START MATERIAL TO PROCESS

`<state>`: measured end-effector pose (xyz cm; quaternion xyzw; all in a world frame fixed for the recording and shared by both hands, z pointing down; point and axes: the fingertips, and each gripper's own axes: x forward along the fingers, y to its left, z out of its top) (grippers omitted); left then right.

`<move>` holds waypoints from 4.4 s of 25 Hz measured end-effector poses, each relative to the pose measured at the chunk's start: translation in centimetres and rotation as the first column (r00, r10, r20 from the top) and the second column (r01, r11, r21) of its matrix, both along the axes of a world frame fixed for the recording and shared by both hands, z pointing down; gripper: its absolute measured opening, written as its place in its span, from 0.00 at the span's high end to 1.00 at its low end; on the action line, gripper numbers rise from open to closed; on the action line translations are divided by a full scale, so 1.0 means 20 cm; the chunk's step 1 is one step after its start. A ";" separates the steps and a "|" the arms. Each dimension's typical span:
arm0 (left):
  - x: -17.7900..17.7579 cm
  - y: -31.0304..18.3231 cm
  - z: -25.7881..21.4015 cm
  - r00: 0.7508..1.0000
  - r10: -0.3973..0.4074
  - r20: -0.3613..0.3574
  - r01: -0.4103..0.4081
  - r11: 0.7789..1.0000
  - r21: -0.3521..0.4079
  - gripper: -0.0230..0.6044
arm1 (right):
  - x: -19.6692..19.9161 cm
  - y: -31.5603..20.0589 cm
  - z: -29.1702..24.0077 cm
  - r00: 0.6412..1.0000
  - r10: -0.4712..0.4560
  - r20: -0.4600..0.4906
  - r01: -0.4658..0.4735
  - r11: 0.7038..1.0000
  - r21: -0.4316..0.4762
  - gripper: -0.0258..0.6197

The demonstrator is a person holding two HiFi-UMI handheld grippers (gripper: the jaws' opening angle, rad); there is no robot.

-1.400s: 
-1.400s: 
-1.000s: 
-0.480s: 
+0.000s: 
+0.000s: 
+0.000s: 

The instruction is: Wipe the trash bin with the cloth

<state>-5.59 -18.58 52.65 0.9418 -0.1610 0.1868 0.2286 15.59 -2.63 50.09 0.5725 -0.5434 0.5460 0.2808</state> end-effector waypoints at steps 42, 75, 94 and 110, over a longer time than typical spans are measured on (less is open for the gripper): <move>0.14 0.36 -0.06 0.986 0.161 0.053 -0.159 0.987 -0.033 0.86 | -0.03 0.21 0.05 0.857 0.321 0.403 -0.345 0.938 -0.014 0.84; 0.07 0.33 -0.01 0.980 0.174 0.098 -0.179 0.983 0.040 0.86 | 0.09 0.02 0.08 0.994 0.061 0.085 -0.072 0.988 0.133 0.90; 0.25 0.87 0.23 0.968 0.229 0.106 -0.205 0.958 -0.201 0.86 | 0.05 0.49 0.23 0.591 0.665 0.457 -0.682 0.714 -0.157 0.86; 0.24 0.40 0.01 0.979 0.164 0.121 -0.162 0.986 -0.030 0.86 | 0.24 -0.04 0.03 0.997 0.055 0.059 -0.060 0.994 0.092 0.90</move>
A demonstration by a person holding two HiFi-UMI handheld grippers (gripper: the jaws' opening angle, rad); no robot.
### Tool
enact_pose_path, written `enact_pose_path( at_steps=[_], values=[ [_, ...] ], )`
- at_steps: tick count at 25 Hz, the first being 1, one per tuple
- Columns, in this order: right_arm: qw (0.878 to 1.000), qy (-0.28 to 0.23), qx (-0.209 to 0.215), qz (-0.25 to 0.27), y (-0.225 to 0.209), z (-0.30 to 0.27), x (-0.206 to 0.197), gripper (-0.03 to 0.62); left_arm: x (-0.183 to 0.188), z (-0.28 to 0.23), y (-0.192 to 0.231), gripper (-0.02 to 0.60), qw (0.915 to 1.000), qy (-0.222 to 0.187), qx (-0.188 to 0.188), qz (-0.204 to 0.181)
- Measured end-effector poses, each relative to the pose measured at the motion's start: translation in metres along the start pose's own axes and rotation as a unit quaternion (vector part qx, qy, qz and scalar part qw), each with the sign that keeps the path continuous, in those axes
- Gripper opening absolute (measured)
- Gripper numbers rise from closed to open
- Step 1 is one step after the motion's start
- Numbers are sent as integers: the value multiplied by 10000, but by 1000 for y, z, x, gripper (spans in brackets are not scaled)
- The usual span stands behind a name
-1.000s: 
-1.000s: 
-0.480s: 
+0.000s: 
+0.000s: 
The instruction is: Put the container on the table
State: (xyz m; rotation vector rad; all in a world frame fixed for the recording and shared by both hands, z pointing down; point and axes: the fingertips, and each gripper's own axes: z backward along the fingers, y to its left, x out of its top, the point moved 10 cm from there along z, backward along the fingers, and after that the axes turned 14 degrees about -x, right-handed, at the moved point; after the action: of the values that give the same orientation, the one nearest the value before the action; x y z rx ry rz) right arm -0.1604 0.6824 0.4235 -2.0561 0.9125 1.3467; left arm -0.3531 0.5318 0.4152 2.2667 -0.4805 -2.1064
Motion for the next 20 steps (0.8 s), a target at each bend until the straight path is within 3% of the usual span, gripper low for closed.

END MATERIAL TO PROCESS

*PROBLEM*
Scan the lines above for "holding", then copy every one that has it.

*WRITTEN ANSWER*
The demonstrator is a person holding two HiFi-UMI handheld grippers (gripper: the jaws' opening angle, rad); there is no robot.
A demonstration by a person holding two HiFi-UMI handheld grippers (gripper: the jaws' opening angle, rad); no robot.

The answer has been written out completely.